Right now at this point in my life, I am really debating a lot of things in my head. I think since I am writing this post, one of the main things I am debating is if I want to continue blogging at all. I originally started this blog to just keep an online diary of sorts as many people do. I know it is mostly for myself anyway and I don't mind that hardly anyone reads it, but I just don't know if I feel like I want to continue. I have only written a few posts in the last 6 or 7 months because I feel like I never have time!
The last two years of my life have basically just been crazy, crazy, crazy! Two major moves to different states, 2 new jobs for me, 3 for my husband, and just the normal stuff you do everyday fit in with all of that. Oh, and don't forget the 4 year old and the dog! These two years also included two major illnesses for me that resulted in hospital stays - which of course included large bills also. I told my mom recently that I have never felt so unorganized in my entire life! My office is a mess, my bedroom is a mess, my basement is a mess, the kitchen is a mess. You get the idea. I know a lot of it is laziness on my part, but I also have a husband who doesn't enjoy organizing much. He's good at cleaning, but our house isn't that 'dirty', just messy and unorganized with stuff everywhere.
We moved into this house in December and I have never gotten a handle on all that needs to be done in this house. I do realize getting a house where you want it can take years, partially due to money. I am not rich and cannot just go the store and pick out these pieces of art for the wall and this sofa table and those new lamps and pillows and organizing bins, etc.
A major reason this house isn't organized is because when you start a new job, you don't have a lot of paid time off and unfortunately for me, I get sick more than the average person, so I end up using a lot of my time being sick and laying around doing nothing at home because I am sick.

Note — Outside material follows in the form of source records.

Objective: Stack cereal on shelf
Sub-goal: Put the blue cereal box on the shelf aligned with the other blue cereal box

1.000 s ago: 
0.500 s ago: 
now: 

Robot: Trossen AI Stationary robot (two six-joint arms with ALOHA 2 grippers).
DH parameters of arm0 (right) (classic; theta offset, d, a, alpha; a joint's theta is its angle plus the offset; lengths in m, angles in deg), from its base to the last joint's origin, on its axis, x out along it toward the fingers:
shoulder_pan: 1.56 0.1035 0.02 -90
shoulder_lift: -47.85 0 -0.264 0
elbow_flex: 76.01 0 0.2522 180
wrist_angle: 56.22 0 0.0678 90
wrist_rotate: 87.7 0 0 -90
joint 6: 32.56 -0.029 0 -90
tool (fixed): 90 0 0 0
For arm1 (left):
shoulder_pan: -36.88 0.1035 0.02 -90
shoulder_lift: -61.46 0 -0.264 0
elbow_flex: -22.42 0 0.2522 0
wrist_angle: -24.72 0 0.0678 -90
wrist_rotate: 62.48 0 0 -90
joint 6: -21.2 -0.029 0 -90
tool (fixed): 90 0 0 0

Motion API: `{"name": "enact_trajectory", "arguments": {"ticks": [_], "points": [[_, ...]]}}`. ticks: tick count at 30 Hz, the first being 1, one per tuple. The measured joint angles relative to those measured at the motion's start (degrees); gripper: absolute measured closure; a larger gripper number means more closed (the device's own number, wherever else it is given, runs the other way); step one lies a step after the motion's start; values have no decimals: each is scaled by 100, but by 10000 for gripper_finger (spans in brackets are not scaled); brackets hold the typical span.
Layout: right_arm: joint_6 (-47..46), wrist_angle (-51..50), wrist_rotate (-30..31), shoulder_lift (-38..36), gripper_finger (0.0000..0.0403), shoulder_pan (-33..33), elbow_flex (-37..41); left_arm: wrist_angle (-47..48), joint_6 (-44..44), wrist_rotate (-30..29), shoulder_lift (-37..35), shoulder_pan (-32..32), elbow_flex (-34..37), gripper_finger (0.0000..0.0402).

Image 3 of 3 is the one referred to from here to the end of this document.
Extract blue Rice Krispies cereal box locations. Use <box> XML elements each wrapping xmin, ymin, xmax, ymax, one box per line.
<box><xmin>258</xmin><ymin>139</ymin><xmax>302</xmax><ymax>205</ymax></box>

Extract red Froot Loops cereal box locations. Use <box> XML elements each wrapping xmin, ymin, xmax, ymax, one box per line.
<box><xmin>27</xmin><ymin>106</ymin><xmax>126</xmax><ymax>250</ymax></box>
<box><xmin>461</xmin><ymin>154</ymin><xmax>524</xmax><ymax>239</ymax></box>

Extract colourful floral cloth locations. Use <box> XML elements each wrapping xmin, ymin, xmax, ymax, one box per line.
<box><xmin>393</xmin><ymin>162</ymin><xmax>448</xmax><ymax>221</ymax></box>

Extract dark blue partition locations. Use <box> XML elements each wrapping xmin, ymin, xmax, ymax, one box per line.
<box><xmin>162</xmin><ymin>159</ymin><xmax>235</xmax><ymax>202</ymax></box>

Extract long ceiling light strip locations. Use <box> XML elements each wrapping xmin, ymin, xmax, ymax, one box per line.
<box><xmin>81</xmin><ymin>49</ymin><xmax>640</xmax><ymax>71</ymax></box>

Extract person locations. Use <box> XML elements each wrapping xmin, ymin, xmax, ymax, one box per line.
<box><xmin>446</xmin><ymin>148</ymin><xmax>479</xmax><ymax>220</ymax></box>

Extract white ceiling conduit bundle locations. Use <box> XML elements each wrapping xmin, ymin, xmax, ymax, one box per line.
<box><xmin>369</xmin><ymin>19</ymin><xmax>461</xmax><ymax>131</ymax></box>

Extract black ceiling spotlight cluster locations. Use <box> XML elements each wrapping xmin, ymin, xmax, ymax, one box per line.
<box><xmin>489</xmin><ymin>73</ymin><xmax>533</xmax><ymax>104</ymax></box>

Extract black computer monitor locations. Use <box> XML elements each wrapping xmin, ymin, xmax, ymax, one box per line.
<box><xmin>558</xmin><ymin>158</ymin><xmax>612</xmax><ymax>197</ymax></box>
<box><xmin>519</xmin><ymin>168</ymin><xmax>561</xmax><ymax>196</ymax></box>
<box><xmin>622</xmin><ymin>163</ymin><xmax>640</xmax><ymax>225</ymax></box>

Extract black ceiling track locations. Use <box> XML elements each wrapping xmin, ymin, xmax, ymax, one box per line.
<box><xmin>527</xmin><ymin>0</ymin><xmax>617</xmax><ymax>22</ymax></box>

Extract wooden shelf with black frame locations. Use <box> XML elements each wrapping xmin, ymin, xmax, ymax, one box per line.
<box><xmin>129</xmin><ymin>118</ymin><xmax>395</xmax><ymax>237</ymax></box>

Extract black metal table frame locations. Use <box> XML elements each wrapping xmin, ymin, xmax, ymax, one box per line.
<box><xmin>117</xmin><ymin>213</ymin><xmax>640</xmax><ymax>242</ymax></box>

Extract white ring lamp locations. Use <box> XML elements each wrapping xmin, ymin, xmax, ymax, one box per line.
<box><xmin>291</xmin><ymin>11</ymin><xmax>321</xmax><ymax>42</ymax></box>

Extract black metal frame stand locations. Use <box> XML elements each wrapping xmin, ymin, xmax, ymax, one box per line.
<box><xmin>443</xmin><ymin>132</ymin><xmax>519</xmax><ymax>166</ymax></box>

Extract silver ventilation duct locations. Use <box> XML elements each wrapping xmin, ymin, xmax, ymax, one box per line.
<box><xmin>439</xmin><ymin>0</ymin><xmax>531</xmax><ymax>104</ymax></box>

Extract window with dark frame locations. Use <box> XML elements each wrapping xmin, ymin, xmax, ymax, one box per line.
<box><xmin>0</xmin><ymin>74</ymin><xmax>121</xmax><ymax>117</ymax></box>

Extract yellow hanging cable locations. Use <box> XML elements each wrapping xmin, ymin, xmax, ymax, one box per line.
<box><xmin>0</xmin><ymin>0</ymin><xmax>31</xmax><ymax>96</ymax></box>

I would love to take a full week off this year sometime and just do house projects and organizing. I don't know if that will happen, especially if we want to take a real vacation. I don't have two full weeks left this year for time off so I will have to choose wisely what I want to do with my time.
Add to all of the above the fact that I am in a job that I do not love, nor like. I've been pretty lucky in the past to work in jobs that I enjoyed, and it's really hard for me to adjust to a job that I have no passion for. I still try to do my best everyday at my job and don't slack off just because I don't enjoy the work. I want to get a promotion or move to a different department and the only way I will get to do that is by being great at what I do now. It's been so draining for me and I come home from work every night and just want to do nothing. I feel emotionally and physically exhausted every day. That in turn makes me want to do nothing around the house, which just adds to my problem daily.
I know I have to be the one to make changes and no one can do it for me, but it is so hard! It's sad because we have a lovely house, but it doesn't look so lovely right now due to the clutter. We are going to have a garage sale in a few weeks to try and get rid of some clutter and also earn a little money. I know I just need to make a decision every day to do a few things to work on my house. Even when I am tired, if I can just tell myself that I need to get 2 things on my to do list done, I will have accomplished something and feel better, even if I only spent 15 minutes.
So back to my list of debatable things. The major things I am debating right now are:
Wanting more children (or should I say, another child - there will not be 'children' or more than one more)
If I want to work full time the rest of my life or try to run my own business/work from home
Prioritizing house projects (we want to do quite a few things to the house but have to decide what is most important)
My health (what am I really going to do - I have to do something, but when and how?)
I am one of those people where my mind rarely turns off and I do have trouble falling asleep sometimes because I think too much. I over analyze things and that gets me in to trouble. When I have too long of a to do list (like I do now) I paralyze myself because I don't know where to start or what the most important thing to do is. I feel so stuck right now and don't feel I know how to get moving.
I feel like someday I will get it together, but it's not today and it's probably not this week. I think it's going to have to start with those to do lists and prioritizing them and then breaking them down into easy pieces. I know myself well enough to know this is the only way I will every get anything done. So, on that note, I better go start working! I will get better at this and I will eventually have my life and my house more organized!!